# [Brief]
Write every entry out again with no changes, and leave the images behind.

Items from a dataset
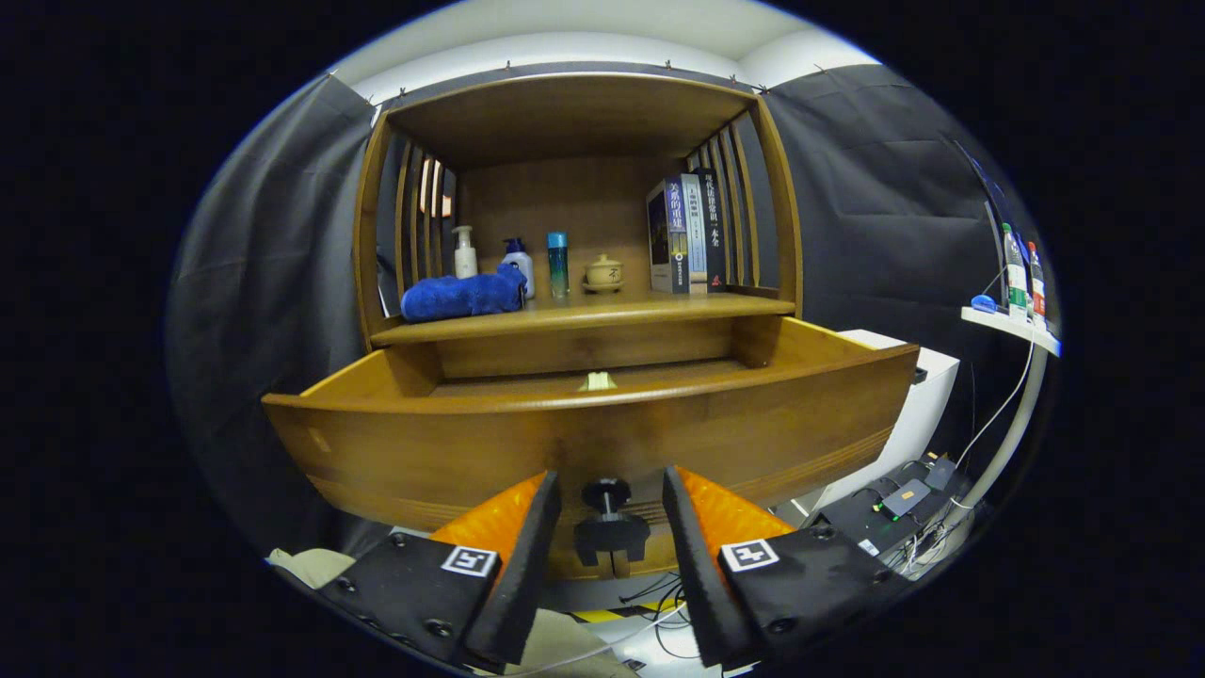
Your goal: Pull open the drawer, take out the items inside it, and place them on the countertop above the cabinet.
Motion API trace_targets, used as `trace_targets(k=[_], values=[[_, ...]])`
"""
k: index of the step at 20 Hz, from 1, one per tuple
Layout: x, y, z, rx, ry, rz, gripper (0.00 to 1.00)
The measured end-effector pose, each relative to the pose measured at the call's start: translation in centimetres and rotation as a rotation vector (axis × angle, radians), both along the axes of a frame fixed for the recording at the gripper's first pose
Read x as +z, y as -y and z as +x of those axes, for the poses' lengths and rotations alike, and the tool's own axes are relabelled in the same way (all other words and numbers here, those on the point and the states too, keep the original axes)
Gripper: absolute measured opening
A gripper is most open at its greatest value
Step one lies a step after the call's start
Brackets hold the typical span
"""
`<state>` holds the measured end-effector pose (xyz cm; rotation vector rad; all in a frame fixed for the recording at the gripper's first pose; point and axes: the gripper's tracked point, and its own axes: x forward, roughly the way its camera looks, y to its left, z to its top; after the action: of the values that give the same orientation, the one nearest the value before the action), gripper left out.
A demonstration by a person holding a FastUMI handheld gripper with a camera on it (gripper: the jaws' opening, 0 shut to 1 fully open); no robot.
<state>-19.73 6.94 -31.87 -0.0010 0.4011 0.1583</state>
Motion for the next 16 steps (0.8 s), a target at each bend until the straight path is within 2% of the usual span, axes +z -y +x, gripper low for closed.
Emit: trace_targets(k=[6,11,16], values=[[5.1,0.1,1.0,-0.012,0.031,0.027,0.96],[8.1,-1.7,3.3,-0.008,-0.015,0.109,0.98],[10.0,-2.2,6.8,-0.025,-0.076,0.068,0.99]])
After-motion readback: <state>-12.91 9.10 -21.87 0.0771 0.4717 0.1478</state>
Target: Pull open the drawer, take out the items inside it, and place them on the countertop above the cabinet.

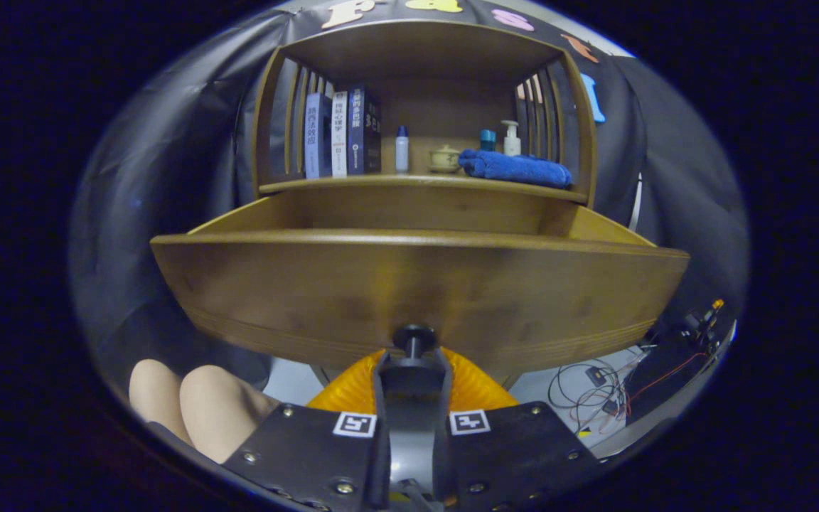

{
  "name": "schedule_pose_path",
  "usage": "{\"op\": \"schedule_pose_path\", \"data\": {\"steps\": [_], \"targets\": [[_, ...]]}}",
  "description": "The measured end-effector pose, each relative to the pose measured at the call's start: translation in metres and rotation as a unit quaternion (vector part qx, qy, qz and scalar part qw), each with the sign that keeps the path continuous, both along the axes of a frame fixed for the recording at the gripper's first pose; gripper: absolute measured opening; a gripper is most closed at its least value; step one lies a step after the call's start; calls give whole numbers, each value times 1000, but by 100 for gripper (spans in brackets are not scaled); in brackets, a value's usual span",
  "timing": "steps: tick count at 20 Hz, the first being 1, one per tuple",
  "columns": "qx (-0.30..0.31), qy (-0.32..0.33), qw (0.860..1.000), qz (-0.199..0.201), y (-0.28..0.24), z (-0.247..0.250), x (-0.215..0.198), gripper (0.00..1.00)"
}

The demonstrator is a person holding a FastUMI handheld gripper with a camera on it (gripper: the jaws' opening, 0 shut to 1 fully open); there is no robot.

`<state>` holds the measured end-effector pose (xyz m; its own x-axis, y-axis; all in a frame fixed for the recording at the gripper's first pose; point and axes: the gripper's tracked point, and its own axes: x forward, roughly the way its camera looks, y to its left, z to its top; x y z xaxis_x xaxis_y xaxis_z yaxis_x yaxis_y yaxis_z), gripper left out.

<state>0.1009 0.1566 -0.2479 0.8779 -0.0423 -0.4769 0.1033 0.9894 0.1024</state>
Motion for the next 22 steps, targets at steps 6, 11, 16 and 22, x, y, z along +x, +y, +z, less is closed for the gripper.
{"op": "schedule_pose_path", "data": {"steps": [6, 11, 16, 22], "targets": [[-14, 8, 1000, 22, 2, -1, -1, 29], [-10, 9, 999, 48, 5, 3, -25, 44], [-19, -32, 997, 71, 2, 43, -42, 44], [-14, -89, 992, 89, -2, 102, -32, 44]]}}
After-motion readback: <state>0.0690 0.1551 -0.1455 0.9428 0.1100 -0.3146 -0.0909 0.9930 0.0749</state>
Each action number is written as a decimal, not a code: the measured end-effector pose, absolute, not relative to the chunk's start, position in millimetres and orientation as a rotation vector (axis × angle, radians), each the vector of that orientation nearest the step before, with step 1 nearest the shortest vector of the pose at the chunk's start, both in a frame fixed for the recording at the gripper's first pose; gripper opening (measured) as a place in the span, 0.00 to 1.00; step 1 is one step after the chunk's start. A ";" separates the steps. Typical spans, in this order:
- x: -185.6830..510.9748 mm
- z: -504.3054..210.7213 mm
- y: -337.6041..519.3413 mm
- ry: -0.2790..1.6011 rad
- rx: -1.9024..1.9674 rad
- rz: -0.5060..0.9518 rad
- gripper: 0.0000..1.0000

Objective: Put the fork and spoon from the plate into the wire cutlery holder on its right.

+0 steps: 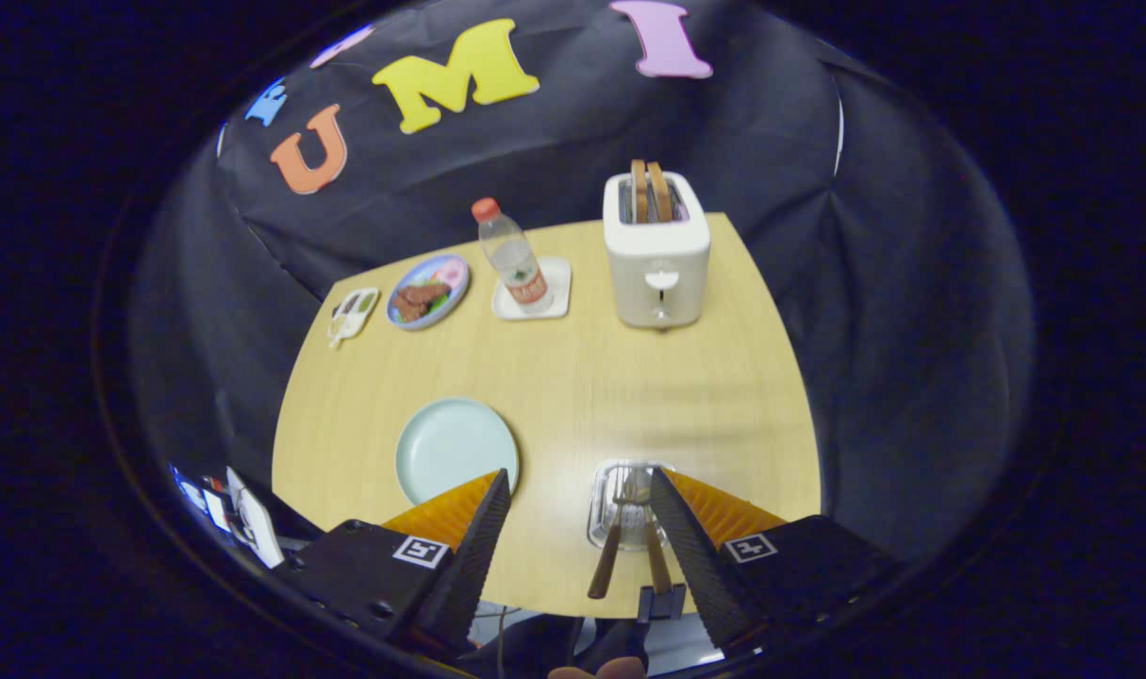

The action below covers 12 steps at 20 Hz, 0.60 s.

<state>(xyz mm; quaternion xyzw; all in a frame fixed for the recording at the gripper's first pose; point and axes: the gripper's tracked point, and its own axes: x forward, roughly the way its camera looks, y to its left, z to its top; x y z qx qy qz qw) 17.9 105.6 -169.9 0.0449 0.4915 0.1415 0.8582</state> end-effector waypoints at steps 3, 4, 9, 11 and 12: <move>34.2 -111.4 111.0 0.790 0.121 0.294 0.90; 34.5 -93.6 109.7 0.721 0.121 0.286 0.90; 28.8 1.0 86.0 0.342 0.151 0.187 0.94; 19.3 18.4 82.5 0.245 0.137 0.165 0.96; 12.1 18.8 81.2 0.221 0.127 0.156 0.96</move>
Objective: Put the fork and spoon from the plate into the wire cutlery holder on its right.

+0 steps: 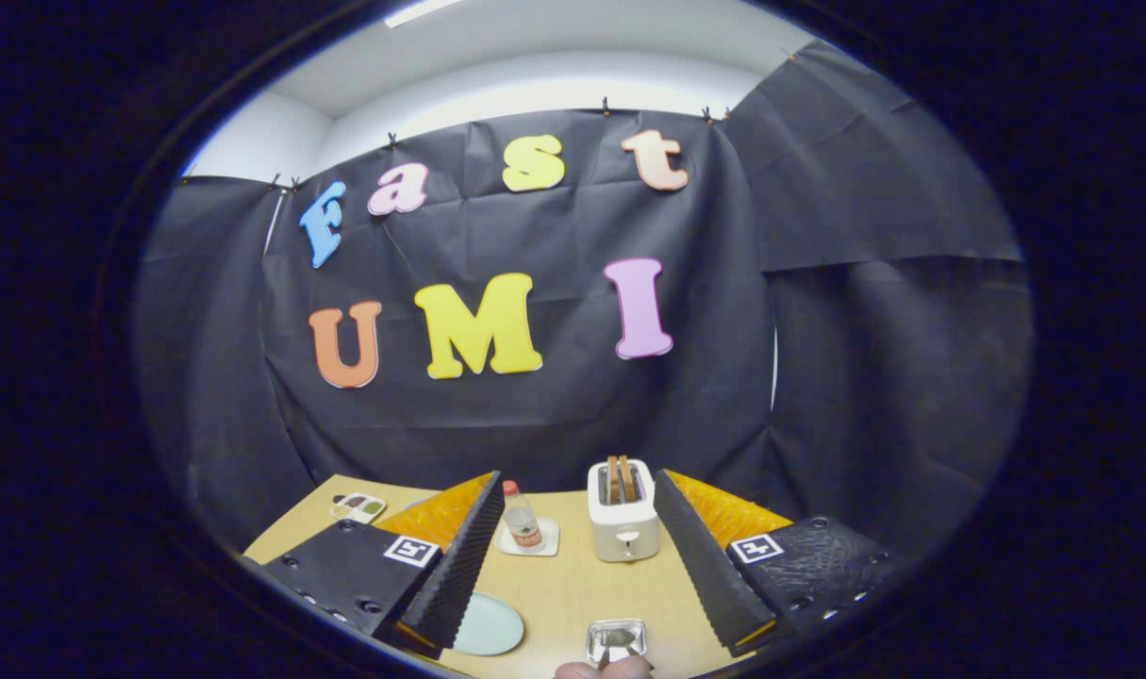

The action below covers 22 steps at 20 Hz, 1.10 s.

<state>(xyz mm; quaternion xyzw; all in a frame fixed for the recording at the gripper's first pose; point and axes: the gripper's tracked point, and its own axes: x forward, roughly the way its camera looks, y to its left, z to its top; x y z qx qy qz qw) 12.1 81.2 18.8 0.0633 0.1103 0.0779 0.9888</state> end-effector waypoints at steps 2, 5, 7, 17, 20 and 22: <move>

# [Result of this task]
Your goal: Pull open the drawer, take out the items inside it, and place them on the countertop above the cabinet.
Motion API trace_targets, used as `trace_targets(k=[_], values=[[_, ...]])`
"""
k: index of the step at 20 Hz, from 1, one per tuple
Layout: x, y, z, rx, ry, rz, gripper (0.00 to 1.00)
The measured end-effector pose, each relative to the pose measured at the call's start: translation in centimetres and rotation as a rotation vector (axis × angle, radians), both along the axes of a frame fixed for the recording at the gripper's first pose
Read x as +z, y as -y and z as +x of those axes, for the poses' lengths and rotations alike, and the tool's own axes are relabelled in the same way (all other words and numbers here, those on the point and the states too, keep the original axes)
Gripper: absolute measured opening
A gripper is most open at its greatest value
Step one lies a step after the call's start
Brackets hold the typical span
"""
`<state>` holds the measured end-effector pose (xyz cm; rotation vector rad; all in a frame fixed for the recording at the gripper's first pose; point and axes: the gripper's tracked point, and its own axes: x forward, roughly the way its camera looks, y to its left, z to its top; after the action: of the values that give the same orientation, the one nearest the value before the action), gripper left out.
A demonstration by a person holding a FastUMI handheld gripper with a camera on it (gripper: the jaws' opening, 0 shut to 1 fully open); no robot.
<state>-19.73 6.94 -31.87 -0.0010 0.4011 0.1583</state>
Motion for the next 16 steps (0.8 s), a target at each bend until the straight path is within 2% of the usual span, axes +z -y +x, gripper low for closed.
Emit: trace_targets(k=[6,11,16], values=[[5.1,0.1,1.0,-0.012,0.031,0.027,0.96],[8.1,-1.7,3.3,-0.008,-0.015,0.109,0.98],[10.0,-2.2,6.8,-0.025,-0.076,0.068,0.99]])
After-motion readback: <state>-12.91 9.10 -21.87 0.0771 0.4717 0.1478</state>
Target: Pull open the drawer, take out the items inside it, and place them on the countertop above the cabinet.


{
  "name": "schedule_pose_path",
  "usage": "{\"op\": \"schedule_pose_path\", \"data\": {\"steps\": [_], \"targets\": [[_, ...]]}}",
  "description": "The measured end-effector pose, each relative to the pose measured at the call's start: translation in metres and rotation as a unit quaternion (vector part qx, qy, qz and scalar part qw), each with the sign that keeps the path continuous, both along the axes of a frame fixed for the recording at the gripper's first pose; gripper: absolute measured opening; a gripper is most closed at its least value; step one lies a step after the call's start; calls give whole numbers, each value times 1000, but by 100 for gripper (spans in brackets are not scaled); in brackets, a value's usual span",
  "timing": "steps: tick count at 20 Hz, the first being 1, one per tuple",
  "columns": "qx (-0.30..0.31), qy (-0.32..0.33), qw (0.860..1.000), qz (-0.199..0.201), y (-0.28..0.24), z (-0.247..0.250), x (-0.215..0.198), gripper (0.00..1.00)"
}

The demonstrator is a person holding a FastUMI handheld gripper with a camera on it (gripper: the jaws' opening, 0 shut to 1 fully open); there is no robot.

`<state>` holds the measured end-effector pose (xyz m; its own x-axis, y-axis; all in a frame fixed for the recording at the gripper's first pose; point and axes: the gripper's tracked point, and its own axes: x forward, roughly the way its camera looks, y to its left, z to its top; x y z xaxis_x xaxis_y xaxis_z yaxis_x yaxis_y yaxis_z), gripper left out.

<state>0.1009 0.1566 -0.2479 0.8779 -0.0423 -0.4769 0.1033 0.9894 0.1024</state>
Motion for the next 22 steps, targets at steps 6, 11, 16 and 22, x, y, z along +x, +y, +z, less is closed for the gripper.
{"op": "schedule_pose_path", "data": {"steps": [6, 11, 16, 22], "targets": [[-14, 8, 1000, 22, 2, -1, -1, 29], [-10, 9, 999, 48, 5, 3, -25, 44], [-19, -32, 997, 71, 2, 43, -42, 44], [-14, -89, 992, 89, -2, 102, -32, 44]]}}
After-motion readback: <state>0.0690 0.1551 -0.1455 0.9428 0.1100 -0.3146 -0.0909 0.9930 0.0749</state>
Each action number is written as a decimal, not a code: the measured end-effector pose, absolute, not relative to the chunk's start, position in millimetres and orientation as a rotation vector (axis × angle, radians), each the vector of that orientation nearest the step before, with step 1 nearest the shortest vector of the pose at the chunk's start, both in a frame fixed for the recording at the gripper's first pose; gripper opening (measured) as a place in the span, 0.00 to 1.00; step 1 is one step after the chunk's start. A ";" separates the steps. Typical spans, in this order:
- x: -185.6830..510.9748 mm
- z: -504.3054..210.7213 mm
- y: -337.6041..519.3413 mm
- ry: -0.2790..1.6011 rad
- rx: -1.9024..1.9674 rad
- rz: -0.5060..0.9518 rad
- gripper: 0.0000..1.0000

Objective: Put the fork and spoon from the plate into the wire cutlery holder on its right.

+0 steps: 

The action below covers 12 steps at 20 Hz, 0.60 s.

<state>(xyz mm; quaternion xyzw; all in a frame fixed for the recording at the gripper's first pose; point and axes: the gripper's tracked point, and its own axes: x forward, roughly the way its camera looks, y to its left, z to its top; x y z qx qy qz qw) 17.9 105.6 -169.9 0.0449 0.4915 0.1415 0.8582</state> end-effector waypoints at steps 3, 4, 9, 11 and 12: <move>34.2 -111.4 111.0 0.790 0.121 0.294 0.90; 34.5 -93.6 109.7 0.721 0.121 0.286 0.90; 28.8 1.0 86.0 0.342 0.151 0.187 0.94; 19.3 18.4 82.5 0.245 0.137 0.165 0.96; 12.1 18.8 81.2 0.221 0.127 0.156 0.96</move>
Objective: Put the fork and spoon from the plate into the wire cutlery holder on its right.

+0 steps: 

The action below covers 22 steps at 20 Hz, 1.10 s.

<state>(xyz mm; quaternion xyzw; all in a frame fixed for the recording at the gripper's first pose; point and axes: the gripper's tracked point, and its own axes: x forward, roughly the way its camera looks, y to its left, z to its top; x y z qx qy qz qw) 12.1 81.2 18.8 0.0633 0.1103 0.0779 0.9888</state> end-effector waypoints at steps 2, 5, 7, 17, 20 and 22: <move>

The response to the exercise is complete.